Le président est catholique pratiquant mais, avec l’âge, il commence à s’endormir pendant la prière du soir et les souvenirs du passé remontent trop souvent lui gâcher la vie. Son ami le pape lui parle de la grâce mais cet état particulier, où on reçoit beaucoup sans demander, ne l’aide pas à prendre la décision de signer l’acte de légalisation de l’euthanasie. Mariano aimerait être plus léger, comme en apesanteur dans un vaisseau spatial.

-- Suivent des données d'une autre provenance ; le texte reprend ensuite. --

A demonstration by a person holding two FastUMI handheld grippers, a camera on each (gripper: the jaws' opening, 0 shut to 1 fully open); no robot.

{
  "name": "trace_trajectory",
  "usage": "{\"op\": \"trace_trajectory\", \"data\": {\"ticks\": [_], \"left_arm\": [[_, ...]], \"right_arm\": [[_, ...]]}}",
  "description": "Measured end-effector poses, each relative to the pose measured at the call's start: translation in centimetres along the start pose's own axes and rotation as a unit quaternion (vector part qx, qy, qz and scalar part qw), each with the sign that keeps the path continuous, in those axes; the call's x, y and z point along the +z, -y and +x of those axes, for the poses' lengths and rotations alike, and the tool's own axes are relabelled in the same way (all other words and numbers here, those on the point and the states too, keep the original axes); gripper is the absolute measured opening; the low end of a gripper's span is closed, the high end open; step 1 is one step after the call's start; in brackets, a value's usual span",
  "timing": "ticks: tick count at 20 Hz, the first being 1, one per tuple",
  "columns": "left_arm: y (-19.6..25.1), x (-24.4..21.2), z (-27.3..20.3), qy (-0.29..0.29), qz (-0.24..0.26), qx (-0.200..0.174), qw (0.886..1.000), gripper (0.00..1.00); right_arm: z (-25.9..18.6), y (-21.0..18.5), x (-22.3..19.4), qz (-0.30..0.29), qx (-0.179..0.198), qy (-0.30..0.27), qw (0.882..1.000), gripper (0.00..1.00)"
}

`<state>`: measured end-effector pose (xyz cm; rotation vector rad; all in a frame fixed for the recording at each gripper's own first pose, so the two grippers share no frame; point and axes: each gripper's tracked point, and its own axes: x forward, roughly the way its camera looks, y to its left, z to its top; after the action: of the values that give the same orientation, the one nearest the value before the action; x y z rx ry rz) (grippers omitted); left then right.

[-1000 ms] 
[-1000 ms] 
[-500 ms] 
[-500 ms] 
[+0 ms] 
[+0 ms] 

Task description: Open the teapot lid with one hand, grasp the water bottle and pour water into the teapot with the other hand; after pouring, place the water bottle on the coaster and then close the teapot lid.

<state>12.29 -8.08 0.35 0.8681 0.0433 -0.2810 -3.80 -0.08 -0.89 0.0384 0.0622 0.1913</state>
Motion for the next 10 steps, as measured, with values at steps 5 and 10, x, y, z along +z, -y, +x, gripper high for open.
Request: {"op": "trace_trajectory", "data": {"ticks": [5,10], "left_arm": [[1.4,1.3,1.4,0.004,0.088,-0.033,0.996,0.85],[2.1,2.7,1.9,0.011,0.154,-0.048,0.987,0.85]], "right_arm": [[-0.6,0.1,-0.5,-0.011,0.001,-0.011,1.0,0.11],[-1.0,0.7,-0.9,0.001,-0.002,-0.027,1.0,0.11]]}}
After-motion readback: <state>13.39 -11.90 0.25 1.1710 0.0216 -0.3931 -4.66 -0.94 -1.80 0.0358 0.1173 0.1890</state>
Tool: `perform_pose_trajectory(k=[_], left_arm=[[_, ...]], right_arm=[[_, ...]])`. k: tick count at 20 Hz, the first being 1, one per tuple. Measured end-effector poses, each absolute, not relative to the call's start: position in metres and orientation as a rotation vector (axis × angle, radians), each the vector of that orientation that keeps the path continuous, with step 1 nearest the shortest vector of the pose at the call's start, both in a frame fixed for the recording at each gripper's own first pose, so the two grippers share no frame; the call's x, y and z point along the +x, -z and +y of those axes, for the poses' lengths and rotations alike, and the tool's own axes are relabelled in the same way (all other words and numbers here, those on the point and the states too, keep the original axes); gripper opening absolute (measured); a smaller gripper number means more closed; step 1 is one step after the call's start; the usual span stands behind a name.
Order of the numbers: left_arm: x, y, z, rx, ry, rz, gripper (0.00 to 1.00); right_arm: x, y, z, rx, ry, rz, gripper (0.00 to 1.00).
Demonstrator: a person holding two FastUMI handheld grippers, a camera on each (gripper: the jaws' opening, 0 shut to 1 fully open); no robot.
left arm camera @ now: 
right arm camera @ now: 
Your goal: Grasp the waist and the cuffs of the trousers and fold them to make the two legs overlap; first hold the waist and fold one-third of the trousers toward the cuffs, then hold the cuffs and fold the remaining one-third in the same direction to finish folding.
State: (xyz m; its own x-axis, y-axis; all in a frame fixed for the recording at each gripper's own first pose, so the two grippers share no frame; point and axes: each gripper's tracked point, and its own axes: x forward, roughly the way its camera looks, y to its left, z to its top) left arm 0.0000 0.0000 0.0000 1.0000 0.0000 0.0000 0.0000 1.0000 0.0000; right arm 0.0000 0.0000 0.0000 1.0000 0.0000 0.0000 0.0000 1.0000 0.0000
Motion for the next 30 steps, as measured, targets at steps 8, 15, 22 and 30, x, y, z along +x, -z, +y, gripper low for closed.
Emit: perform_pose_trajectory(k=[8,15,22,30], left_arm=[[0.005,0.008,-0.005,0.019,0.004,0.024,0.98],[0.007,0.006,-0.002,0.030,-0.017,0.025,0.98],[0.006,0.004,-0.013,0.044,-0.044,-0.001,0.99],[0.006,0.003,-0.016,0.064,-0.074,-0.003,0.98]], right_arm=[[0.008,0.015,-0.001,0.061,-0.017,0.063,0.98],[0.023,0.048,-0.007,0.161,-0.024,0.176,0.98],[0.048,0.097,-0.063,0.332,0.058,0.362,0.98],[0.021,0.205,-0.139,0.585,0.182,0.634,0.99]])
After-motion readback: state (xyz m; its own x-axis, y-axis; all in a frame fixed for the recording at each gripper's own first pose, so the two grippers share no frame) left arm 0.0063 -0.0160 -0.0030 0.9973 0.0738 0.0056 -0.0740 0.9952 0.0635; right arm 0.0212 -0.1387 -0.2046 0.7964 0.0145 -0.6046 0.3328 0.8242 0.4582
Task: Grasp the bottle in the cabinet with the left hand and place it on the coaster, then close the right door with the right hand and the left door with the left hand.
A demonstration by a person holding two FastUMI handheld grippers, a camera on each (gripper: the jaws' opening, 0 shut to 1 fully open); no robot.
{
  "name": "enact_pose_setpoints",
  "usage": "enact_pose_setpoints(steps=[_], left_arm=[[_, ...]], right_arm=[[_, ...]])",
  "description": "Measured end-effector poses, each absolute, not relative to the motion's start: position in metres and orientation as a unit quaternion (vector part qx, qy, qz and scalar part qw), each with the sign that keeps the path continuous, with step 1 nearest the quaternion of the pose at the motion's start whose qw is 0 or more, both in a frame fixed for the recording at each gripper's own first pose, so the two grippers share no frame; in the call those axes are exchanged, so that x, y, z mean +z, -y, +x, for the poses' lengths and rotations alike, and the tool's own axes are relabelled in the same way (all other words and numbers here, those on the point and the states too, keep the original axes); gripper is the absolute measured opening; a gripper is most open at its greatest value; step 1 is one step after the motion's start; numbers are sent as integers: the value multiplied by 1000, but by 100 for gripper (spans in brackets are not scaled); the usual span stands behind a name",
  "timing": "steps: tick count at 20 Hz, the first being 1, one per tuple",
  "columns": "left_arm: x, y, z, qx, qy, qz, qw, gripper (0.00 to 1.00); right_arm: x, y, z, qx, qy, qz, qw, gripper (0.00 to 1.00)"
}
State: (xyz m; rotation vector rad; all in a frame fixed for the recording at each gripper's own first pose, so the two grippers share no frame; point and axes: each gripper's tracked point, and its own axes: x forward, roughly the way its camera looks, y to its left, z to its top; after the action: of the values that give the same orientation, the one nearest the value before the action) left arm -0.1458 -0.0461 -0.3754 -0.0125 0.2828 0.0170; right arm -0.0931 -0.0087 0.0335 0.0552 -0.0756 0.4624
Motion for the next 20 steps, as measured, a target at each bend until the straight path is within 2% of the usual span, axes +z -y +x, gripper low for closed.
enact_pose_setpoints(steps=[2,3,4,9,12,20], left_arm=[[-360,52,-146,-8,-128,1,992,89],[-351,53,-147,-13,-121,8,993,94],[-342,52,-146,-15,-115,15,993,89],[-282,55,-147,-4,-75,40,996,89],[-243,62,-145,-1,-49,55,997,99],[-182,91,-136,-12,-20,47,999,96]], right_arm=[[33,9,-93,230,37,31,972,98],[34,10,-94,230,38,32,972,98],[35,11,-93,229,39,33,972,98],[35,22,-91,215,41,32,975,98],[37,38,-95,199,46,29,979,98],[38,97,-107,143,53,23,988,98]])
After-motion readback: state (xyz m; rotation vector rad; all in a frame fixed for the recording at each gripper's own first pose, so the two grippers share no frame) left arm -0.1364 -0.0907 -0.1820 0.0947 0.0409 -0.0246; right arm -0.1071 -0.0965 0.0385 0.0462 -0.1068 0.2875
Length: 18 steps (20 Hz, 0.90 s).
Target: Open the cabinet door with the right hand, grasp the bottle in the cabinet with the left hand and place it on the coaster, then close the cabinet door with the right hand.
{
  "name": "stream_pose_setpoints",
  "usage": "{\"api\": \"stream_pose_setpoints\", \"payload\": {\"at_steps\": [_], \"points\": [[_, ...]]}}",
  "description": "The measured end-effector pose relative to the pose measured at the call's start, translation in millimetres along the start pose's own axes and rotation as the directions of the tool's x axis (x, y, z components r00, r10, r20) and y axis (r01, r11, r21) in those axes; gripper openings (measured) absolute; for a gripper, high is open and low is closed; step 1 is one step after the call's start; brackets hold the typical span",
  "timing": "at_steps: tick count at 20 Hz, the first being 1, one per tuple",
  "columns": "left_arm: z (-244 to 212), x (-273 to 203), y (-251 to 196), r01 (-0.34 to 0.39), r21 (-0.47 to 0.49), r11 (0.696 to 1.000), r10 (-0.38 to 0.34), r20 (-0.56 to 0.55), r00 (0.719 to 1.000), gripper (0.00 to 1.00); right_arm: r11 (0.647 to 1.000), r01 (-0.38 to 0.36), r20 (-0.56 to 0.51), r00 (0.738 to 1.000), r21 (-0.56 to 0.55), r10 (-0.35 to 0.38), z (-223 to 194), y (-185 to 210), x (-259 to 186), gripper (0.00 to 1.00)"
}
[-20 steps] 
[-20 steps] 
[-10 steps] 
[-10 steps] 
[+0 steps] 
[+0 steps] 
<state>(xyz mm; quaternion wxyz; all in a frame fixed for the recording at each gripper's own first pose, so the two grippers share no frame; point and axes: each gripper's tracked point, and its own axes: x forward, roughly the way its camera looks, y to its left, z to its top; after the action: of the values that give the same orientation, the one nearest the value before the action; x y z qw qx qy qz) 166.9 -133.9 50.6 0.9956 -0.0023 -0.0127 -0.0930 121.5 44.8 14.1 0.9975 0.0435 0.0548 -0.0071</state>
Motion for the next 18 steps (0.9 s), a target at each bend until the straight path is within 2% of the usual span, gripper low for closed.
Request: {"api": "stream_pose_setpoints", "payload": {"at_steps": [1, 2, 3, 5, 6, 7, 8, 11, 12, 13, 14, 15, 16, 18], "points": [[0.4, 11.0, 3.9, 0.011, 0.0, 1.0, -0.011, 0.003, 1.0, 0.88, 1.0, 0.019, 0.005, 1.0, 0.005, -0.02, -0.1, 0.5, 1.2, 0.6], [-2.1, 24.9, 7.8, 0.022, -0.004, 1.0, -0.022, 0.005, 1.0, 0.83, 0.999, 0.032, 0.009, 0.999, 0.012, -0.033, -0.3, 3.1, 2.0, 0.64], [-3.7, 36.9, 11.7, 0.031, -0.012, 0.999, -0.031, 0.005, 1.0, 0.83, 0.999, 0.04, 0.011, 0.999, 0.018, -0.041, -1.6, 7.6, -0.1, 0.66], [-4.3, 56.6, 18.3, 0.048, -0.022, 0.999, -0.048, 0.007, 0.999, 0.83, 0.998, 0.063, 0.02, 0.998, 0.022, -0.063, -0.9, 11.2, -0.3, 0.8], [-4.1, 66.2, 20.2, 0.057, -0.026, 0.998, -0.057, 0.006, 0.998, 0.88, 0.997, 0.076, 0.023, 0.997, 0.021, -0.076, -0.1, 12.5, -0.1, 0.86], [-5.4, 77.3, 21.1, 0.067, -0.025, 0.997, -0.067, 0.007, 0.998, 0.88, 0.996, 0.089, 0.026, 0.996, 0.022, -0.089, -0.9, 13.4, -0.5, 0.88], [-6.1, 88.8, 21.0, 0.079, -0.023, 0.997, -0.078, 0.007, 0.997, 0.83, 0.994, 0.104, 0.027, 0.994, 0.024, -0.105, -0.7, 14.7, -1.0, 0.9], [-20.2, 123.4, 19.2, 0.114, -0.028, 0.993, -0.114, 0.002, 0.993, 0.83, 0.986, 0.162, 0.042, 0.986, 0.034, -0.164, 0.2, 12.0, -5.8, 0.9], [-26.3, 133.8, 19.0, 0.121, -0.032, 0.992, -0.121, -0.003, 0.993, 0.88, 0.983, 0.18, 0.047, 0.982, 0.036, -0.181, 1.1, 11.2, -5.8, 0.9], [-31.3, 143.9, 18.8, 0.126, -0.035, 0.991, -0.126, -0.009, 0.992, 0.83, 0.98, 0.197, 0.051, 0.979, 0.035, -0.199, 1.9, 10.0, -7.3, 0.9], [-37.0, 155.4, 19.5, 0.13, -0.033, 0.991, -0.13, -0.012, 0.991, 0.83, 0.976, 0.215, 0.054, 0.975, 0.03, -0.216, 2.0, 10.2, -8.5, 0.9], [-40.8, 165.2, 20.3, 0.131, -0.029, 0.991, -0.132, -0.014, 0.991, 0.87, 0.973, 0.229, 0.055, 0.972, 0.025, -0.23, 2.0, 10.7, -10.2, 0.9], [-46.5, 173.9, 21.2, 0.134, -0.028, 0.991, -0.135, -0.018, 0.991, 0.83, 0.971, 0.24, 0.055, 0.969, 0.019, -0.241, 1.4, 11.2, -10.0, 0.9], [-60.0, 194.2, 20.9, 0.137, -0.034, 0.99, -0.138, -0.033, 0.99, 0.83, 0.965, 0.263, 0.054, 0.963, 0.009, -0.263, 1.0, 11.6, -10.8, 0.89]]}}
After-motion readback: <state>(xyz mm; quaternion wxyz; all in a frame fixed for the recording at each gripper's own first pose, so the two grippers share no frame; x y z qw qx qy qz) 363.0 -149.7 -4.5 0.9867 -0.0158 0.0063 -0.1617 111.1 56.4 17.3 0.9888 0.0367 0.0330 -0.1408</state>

La Grazia est un film peu bavard, alternant les séquences de musique contemporaine avec les silences du président, les gros plans sur les visages avec les plans larges sur la campagne ou construits pour que l’architecture classique rehausse les questions de société actuelles. Paolo Sorrentino ne fait pas de cet homme de pouvoir un manipulateur ou un personnage agissant pour son propre intérêt. C’est un homme politique cherchant avec sincérité des solutions, sachant que ni la loi ni la discipline ne suffisent pour gouverner. Avec un peu d’humour et une mélancolie jamais pesante, il essaie d’être à la hauteur de sa tâche.

Toni Servillo a été acteur dans la plupart des films du réalisateur mais généralement dans le rôle du méchant ou au moins du personnage peu sympathique. Ici, à défaut de tendresse ou de franche comédie, il incarne un homme puissant, traversé par le désir de bien faire et d’être, en toute honnêteté, un président juste. Il doute, il prie, il cherche la vérité en juriste. Dans une interprétation toute intérieure de son personnage, il révèle le grand acteur qu’il est, habitant toute une scène par un regard, le tremblement presque imperceptible du bas de son visage et une attitude corporelle incarnant la complexité de sa charge. Comme en état de grâce. Lors de la Mostra de Venise 2025, il a été récompensé par le prix du meilleur acteur.

Réflexion sur la grâce, la solitude du pouvoir et le deuil, La Grazia est un film puissant, tant par les questions soulevées que par la beauté des images.